House debates

Monday, 19 June 2006

Private Members’ Business

Work Choices Legislation

3:31 pm

Photo of Sharon BirdSharon Bird (Cunningham, Australian Labor Party) Share this | Hansard source

I take the correction from the member. This legislation and its impacts will directly affect the capacity of families to meet their obligations to each other, not just their obligations to the workforce. I come from a long family line of coalminers, and there are still many working in the coalmining industry. I have to say at this point that they were still all on enterprise agreements when I last spoke to them, but they are very well paid and doing very well, given the growth in the mining and minerals sectors in recent years. When I speak to them, these are the sorts of comments I get. Firstly, most of them have wives doing part-time work, often in the retail or hospitality industries. They are concerned about the capacity of their wives to continue earning an income without being required to be available at any time that suits the employer. The reality for many women in the workplace, particularly in the retail and hospitality industries, is that they do work part-time hours. They manage that work in combination with their commitments to their families by relying on having regular and notified working hours.
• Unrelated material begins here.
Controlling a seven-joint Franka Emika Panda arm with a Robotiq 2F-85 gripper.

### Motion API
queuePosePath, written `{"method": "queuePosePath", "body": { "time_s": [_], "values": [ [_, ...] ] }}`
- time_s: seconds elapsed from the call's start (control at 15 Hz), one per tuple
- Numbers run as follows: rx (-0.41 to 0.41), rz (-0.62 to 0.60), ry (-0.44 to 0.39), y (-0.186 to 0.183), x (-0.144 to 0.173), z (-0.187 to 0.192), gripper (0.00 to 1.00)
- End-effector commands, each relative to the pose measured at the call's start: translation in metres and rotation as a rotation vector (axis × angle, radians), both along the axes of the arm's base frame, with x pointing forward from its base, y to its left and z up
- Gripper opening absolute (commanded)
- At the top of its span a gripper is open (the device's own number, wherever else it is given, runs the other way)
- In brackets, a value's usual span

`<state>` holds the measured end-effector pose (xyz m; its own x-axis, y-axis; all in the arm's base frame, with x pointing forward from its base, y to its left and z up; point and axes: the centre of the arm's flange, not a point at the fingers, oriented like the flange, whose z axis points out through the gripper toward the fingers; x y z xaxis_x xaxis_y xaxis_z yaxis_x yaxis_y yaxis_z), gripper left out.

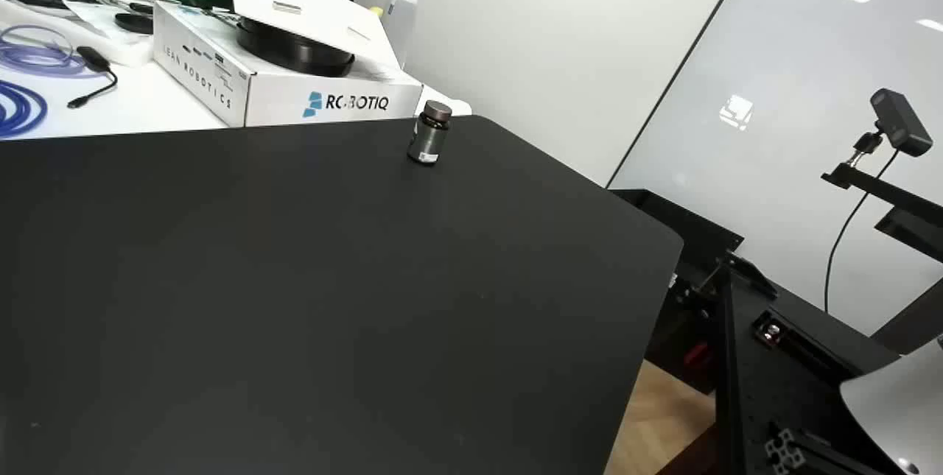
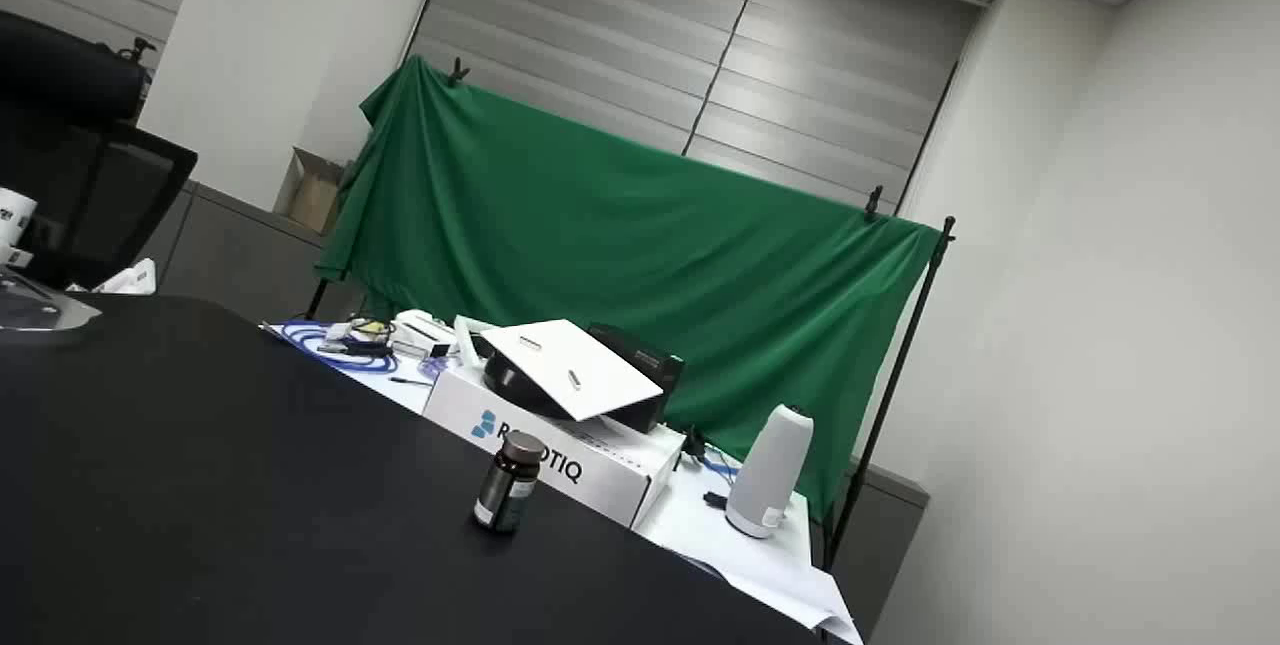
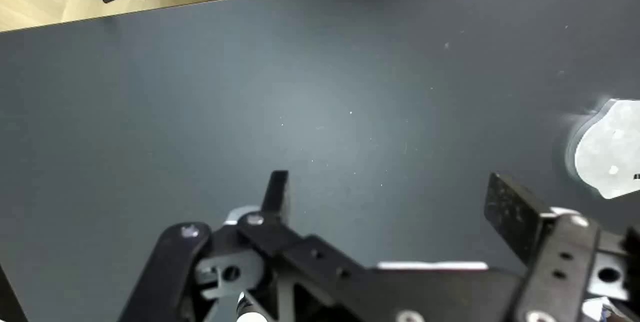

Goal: Move the bottle to the right side of the table

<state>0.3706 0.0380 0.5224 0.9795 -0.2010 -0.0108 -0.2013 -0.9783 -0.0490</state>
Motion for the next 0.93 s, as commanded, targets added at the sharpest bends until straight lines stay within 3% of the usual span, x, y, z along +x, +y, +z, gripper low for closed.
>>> {"method": "queuePosePath", "body": {
  "time_s": [0.0, 0.6, 0.87],
  "values": [
    [0.0, 0.0, -0.001, 0.0, 0.0, 0.0, 1.0],
    [-0.018, 0.028, -0.028, -0.005, 0.003, 0.003, 1.0],
    [-0.066, 0.029, -0.112, -0.053, 0.047, 0.011, 1.0]
  ]
}}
Since this legislation came into practice we are seeing women being asked to sign on to AWAs where they must be available for the entire operating hours of the business. The reality for those women is that they cannot then meet the commitments they have to their families and they have to choose—this is where the real choice is in that legislation—between working and not working. If you talk to women in the retail and hospitality industries you will find ample evidence that that is exactly what they are facing.

They also have teenage or young adult children. I do not know what world the members opposite live in, but I have a 17-year-old and a 22-year-old and I regularly speak to people in those age groups. Their experiences in the workforce in the last 10 years, in their initial attempts to get work, have not been good. There was already a great deal of exploitation of young workers under the previous changes that took place.